Mentre continuano gli arresti di attivisti e persone che si oppongono al regime militare, e si hanno le prime notizie di uccisioni di massa tra le folle che scendono in strada per protestare, la generazione più giovane del paese ha iniziato a mettere in atto una strategia non violenta contro l’imposizione del regime marziale e la violazione della costituzione per mano dei militari: “la Generazione Z fronteggia il pericolo mortale del regime con umore e una protesta creativa (…).
Studenti percorrono le strade delle città con dei sacchi di cipolle, solo che i sacchi sono pieni di buchi. Le macchine, quindi, devono fermarsi e aspettare che gli studenti raccolgano le cipolle rimettendole nei sacchi bucati. Ogni sera, dalle 20, si sente il rumore di pentole e padelle percosse per circa quindici minuti: la protesta dei secchi di metallo”.
Nel frattempo si è creato un Movimento di disobbedienza civile, le cui azioni consistono primariamente nel non presentarsi al lavoro in attività strategiche per la vita del paese e per lo stesso regime militare – come le banche o gli ospedali.
“L’esercito burmese sembra non avere alcuna strategia per fronteggiare una protesta se non quella dell’uso della forza (…).

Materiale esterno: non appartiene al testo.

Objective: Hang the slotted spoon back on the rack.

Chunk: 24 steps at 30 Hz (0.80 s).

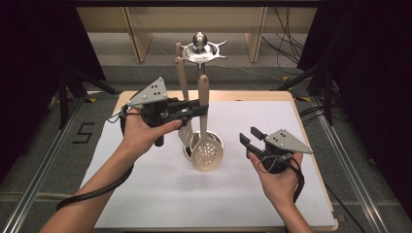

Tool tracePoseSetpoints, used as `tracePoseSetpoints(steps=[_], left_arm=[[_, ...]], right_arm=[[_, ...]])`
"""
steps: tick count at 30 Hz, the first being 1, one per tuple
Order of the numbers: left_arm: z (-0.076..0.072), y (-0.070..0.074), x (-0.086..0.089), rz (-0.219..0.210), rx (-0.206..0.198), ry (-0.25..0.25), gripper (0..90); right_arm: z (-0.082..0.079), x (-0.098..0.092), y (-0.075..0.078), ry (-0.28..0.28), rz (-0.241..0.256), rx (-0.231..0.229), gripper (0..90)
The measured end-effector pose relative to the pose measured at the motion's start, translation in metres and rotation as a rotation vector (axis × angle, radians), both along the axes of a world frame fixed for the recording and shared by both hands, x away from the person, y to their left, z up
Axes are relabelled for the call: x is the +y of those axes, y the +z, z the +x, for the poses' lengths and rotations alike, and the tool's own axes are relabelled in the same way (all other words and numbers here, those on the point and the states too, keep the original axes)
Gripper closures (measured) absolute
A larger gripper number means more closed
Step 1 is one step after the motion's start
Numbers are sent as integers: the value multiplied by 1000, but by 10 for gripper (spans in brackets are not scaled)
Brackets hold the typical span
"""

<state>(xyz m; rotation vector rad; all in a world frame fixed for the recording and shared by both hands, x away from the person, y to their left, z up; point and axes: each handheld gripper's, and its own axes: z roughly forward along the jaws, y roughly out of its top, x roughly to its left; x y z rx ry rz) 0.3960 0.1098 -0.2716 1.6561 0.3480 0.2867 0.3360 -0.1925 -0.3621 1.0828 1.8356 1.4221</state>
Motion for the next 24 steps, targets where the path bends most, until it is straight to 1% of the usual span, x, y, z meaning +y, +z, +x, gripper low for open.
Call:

Non sembrano essere preparati davanti a un’ampia risposta popolare, e non avevamo messo da conto la creatività dei giovani che protestano o le azioni del movimento civile di disobbedienza”.
Il golpe è sostanzialmente un furto operato dai militari nei confronti di tutta la popolazione: per avere il controllo diretto sulle ricchezze naturali del paese. Se la creatività non violenta dei giovani e le azioni mirate della disobbedienza civile possono rappresentare una risposta efficace alla violenza militare, il paese però deve fare i conti con una profonda frammentazione etnica che lo divide al suo interno: “nessuna popolazione, nessun gruppo sociale, è in grado da solo di ottenere pace, prosperità, sicurezza e una vita serena”.
Solo un processo politico di federazione di tutte le realtà etniche e religiose di Myanmar può mettere in campo una fronte in grado di condurre in porto la lotta per la democrazia e il rispetto dei diritti umani – come avvenne alle origini della fondazione della nazione nel 1948, quando “i rappresentanti dei sette maggiori gruppi etnici furono i co-fondatori dell’Unione. Essi si impegnarono al rispetto dei principi di uguaglianza e autonomia”. Questa idealità fondativa deve diventare ora una realtà politica per liberare il paese dal giogo militare.
Particolarmente apprezzata l’attenzione di papa Francesco, espressa più volte nel mese di febbraio: “quello che vediamo chiaramente nelle strade di duecento città di Myanmar è che, come ha detto papa Francesco, ‘le nostre vite sono intrecciate insieme e sostenute da gente comune – spesso da persone dimenticate che, senza dubbio, in questo momento stanno scrivendo le pagine decisive dei nostri tempi’. A Myanmar papa Francesco ha detto: rilasciate i leader imprigionati, onorate il voto di milioni di persone, ritornate alla democrazia, supportate la dignità e la libertà. E pregate per il popolo di Myanmar”.